The between-song banter also got in some digs on the reputation Chicago’s music scene has earned for taking itself too seriously—”We were going to have you sing along, but then we remembered that people in Chicago are very serious about their music”—a declaration met with good-natured boos from the crowd. “Come on, Chicago! Don’t be afraid to snap your fingers!” Øye exhorted during “Singing Softly To Me”. But ultimately, they expressed their admiration for the city. “Some of my favorite artists are from Chicago,” Øye said near the end of the set. “I recommend you all check out the solo album from Sam Prekop.” He then added, “In Bergen [Norway], it is very popular to say you are a fan of the Sea & Cake.”

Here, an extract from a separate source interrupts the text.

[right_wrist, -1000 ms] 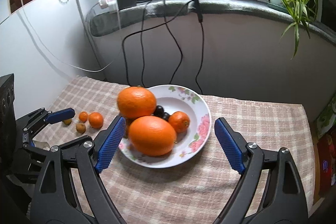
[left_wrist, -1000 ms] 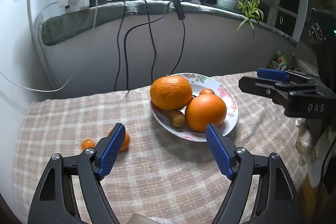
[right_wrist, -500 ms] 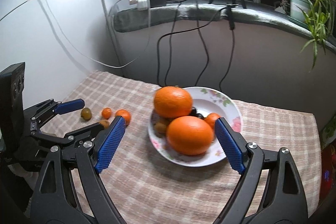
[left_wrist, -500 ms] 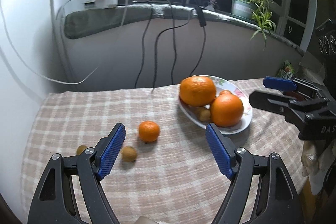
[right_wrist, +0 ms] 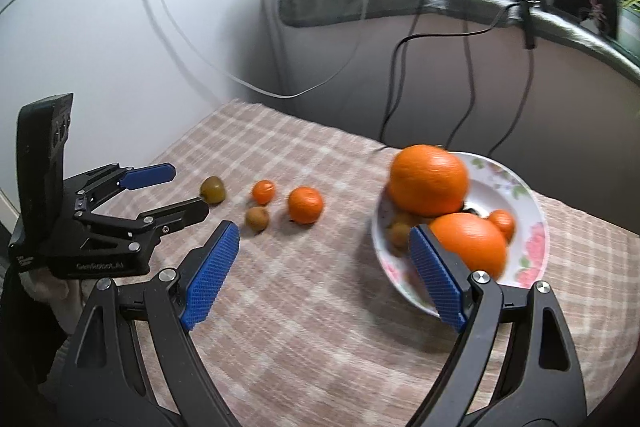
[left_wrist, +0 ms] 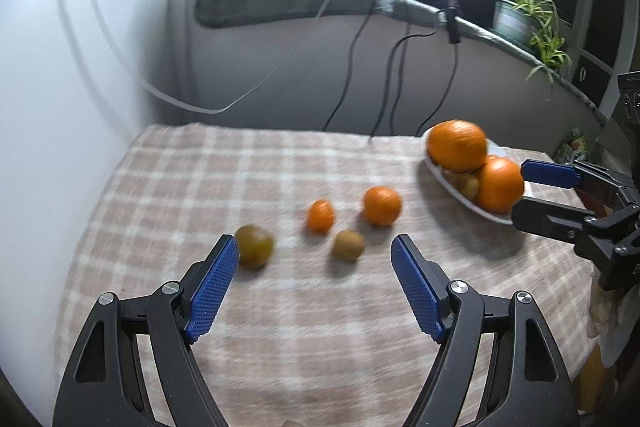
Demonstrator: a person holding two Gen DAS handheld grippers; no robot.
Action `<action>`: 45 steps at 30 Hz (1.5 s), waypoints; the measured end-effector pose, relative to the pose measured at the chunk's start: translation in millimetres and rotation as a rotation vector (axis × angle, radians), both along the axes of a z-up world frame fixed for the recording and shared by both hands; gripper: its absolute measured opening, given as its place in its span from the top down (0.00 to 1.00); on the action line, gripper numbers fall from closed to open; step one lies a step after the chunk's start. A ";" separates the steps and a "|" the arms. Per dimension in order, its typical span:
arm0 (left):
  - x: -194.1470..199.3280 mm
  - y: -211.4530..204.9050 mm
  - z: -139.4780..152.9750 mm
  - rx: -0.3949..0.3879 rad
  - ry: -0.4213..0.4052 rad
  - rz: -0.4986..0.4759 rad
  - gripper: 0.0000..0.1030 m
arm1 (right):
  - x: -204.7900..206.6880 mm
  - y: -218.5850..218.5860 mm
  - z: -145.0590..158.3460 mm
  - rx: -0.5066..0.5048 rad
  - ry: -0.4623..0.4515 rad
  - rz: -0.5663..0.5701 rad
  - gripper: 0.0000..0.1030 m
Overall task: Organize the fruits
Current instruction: 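Move the left tool to a greenish kiwi while the right tool approaches a brown kiwi, then grasp the greenish kiwi with the left tool while the right tool grasps the brown kiwi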
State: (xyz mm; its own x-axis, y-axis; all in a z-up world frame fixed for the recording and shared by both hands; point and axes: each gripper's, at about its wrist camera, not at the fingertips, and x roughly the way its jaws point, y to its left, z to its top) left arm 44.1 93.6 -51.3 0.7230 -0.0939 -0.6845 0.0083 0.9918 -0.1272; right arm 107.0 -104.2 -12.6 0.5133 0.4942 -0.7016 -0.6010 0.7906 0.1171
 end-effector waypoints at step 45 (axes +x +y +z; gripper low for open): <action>41.2 44.6 -49.8 -0.098 0.136 0.036 0.66 | 38.0 105.8 -83.1 -0.115 0.178 0.162 0.68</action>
State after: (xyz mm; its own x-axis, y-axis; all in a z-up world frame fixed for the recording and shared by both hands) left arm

All in all, it was a memorable night, not only for the performance itself, but for the refreshingly celebratory attitude of a normally staid Chicago audience: Hearing them fall into a reverent hush while the duo were playing, watching them actually dance when Øye’s DJ set began, seeing them embrace his insertion of “Dancing In The Dark” among the hipper selections in his DJ—I was inspired. Whereas I am often annoyed with my fellow Chicago music fans, I was proud; when a typical night at the Double Door would find me jamming my earplugs in tighter and moving to the back of the room, I was happy to be standing in the middle of the dance floor, watching everyone happily defy expectations.